Conservative estimates indicate that Ezuma’s land in Owerri values at hundreds of millions of naira. The structures at several stages of completion in the compound are evaluated at over N20 million. His deep pocket also reflected in his wealth. And he relished the comfort. Among the vehicles recovered from him were: a Jaguar, two Chrysler cars, a Lincoln Navigator, a Honda Jeep, a Nissan Quest, a Pathfinder Sports Utility Vehicle and three unidentified others. The Imo State Police Commissioner, Muhammad Musa Katsina, said: “Have you seen Ezuma’s vehicles? When you see them, you will know the value of these vehicles. For goodness sake, in a disciplined country like Nigeria, how can somebody have 10 exotic cars without any single documentation? With impunity, they were all parked there, without a single documentation.”
Ezuma’s libertine inclinations are not limited to pecuniary benefits. His philandering is also legendary. “His marriage to his first wife failed sometime ago. The woman, a lawyer, left him because of his criminal tendencies which she condemned.
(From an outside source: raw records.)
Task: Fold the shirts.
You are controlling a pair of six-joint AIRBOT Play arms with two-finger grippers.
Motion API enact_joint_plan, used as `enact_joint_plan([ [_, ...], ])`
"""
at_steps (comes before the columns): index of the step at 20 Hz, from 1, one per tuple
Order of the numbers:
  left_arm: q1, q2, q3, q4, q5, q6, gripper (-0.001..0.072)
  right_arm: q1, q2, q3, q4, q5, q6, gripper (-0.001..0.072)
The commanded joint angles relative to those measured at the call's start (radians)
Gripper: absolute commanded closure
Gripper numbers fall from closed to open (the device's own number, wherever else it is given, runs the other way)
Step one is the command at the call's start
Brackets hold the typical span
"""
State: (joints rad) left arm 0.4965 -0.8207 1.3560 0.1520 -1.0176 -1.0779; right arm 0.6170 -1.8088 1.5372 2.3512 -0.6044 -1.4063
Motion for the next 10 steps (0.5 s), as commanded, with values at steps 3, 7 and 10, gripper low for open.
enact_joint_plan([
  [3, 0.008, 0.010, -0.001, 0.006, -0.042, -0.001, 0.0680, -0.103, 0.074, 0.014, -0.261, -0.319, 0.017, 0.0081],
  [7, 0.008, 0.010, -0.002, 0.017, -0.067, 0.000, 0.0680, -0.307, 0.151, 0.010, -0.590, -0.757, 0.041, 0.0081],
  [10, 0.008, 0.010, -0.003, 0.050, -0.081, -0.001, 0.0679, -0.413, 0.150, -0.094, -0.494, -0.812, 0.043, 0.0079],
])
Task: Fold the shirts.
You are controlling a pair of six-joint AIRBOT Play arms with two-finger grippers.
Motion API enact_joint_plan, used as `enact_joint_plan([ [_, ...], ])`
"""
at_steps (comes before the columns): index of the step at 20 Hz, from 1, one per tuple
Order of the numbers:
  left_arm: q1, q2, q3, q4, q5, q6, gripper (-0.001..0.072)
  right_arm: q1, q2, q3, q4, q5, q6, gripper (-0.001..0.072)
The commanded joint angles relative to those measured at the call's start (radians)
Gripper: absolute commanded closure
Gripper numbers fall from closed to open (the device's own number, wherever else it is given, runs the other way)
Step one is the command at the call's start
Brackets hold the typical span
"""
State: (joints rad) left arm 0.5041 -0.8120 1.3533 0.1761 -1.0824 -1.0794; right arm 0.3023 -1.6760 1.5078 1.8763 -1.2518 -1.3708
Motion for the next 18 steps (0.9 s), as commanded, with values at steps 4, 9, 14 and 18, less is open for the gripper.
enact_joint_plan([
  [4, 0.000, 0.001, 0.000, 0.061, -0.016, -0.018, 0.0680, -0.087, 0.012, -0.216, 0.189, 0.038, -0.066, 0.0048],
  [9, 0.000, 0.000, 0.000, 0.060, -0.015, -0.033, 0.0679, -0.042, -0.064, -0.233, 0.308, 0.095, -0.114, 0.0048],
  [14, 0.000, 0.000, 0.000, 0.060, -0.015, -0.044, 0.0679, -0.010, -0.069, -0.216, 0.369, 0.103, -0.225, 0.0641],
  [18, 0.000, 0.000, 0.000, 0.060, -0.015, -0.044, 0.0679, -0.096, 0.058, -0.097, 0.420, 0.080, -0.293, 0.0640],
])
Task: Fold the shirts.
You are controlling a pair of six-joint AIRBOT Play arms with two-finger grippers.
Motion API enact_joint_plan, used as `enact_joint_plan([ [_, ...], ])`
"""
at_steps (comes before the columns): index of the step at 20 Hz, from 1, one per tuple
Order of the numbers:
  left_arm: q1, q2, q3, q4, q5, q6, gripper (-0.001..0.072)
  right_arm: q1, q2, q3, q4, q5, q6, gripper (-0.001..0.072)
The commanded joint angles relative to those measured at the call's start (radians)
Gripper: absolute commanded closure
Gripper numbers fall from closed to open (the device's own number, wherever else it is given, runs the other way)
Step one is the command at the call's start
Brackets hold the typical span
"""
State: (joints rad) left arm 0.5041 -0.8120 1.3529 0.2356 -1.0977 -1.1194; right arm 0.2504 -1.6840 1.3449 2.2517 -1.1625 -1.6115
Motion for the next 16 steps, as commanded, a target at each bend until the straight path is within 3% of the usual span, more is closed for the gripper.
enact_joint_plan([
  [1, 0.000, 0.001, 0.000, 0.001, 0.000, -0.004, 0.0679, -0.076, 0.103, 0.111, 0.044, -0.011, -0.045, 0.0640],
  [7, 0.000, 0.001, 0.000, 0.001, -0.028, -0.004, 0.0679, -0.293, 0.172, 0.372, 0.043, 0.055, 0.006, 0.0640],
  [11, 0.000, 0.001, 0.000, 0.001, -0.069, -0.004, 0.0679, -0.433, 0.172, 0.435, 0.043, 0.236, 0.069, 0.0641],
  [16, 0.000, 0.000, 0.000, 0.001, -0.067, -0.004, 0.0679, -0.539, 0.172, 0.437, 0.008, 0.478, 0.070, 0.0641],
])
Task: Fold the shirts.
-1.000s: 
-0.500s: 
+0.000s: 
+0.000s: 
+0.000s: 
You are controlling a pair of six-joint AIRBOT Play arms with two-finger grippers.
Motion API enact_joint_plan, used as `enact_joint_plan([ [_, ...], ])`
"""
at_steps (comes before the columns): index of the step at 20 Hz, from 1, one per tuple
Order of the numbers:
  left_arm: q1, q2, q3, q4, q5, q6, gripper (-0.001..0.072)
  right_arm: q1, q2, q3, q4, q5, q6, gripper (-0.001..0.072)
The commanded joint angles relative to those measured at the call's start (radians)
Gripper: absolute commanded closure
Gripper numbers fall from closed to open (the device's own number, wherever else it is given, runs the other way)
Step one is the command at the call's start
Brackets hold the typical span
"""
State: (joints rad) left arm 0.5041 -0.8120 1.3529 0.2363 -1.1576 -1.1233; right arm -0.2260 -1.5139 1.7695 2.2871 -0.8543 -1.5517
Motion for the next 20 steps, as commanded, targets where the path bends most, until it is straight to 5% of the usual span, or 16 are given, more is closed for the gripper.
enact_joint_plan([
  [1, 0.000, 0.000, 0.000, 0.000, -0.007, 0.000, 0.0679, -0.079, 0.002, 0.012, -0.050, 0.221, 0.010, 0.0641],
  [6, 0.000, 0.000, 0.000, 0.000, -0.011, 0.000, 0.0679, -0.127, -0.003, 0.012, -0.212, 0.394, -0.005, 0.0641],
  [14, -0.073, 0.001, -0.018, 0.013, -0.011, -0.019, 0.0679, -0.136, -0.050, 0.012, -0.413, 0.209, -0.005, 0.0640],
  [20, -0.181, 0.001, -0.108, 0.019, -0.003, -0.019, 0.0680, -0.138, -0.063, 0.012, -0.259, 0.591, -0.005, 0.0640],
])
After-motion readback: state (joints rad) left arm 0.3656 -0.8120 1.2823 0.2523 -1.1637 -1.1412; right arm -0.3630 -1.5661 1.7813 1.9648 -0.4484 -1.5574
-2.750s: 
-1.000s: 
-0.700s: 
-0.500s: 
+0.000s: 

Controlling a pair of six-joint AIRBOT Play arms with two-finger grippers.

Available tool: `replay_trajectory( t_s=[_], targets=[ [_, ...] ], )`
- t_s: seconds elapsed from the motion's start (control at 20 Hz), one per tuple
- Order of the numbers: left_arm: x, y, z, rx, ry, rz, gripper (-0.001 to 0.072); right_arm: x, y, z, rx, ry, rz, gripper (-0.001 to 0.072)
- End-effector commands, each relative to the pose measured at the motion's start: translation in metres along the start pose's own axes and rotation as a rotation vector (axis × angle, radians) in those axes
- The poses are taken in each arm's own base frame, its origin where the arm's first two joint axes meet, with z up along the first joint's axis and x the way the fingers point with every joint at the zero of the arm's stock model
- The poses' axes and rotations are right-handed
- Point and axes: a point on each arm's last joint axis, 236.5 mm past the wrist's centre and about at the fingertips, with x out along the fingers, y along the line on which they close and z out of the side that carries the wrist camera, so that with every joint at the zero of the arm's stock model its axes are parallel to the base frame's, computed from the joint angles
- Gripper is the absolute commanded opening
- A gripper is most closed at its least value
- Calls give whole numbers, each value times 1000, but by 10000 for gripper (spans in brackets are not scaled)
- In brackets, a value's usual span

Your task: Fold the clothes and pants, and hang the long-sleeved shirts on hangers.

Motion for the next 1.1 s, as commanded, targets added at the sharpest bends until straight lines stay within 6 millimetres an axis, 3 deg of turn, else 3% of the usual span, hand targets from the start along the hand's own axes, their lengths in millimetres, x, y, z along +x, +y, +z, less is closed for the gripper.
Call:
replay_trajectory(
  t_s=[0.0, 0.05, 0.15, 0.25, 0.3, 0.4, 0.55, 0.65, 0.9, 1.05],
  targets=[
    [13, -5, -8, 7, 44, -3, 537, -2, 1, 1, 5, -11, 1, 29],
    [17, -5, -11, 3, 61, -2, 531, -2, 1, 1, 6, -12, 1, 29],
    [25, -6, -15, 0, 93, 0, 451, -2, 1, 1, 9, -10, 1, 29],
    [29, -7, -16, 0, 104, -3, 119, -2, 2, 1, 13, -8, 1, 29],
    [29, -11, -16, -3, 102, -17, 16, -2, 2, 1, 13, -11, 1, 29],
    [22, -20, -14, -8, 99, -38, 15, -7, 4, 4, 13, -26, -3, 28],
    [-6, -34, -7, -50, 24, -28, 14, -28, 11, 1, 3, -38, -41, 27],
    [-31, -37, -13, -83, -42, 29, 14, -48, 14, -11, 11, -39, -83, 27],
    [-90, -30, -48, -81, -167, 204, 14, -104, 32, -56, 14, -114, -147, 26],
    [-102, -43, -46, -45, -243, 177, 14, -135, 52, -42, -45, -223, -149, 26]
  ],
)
The one he lived with until he was caught was actually their house-help. And he’s got other concubines,” a source who knew him closely told TheNEWS. In his world, beautiful women are complemented by lush automobiles!
Apart from indulgence in child trafficking, the police allegedly found an unregistered firearm in his home. This forms a fraction of the 18-count charges leveled against him in court. This adds up to the fact that his medical licence was seized by the Nigerian Medical Association, NMA, for improper conduct.
In the real sense of the word, Ezuma was not operating a hospital. In the words of Katsina: “You don’t need to be a medical doctor to know what and what qualities a place should have to be a hospital. Here is a man who is in his 60s who calls himself a medical doctor and said: Dr. Ezuma Private Hospital.
What is the definition of a hospital? When you go inside, it was the same doctor that was the chief medical director, he was the matron, the consultant gynaecologist. His wife who had never seen the four walls of any health institution is a consultant gynaecologist. Ezuma trained her in his hospital, trained her in his university, of which he is the provost of the college of medicine; he is everything. And yet, after graduating his wife, she came out without a certificate. Yet she was the one delivering babies. In the same hospital, ask them, where are the beddings, where is the labour room? Find out if you can get any injectable material. Even ordinary iodine or panadol is not there. It was a crude way of delivery.”
Katsina described Ezuma as an animal in human form, too dangerous to mankind.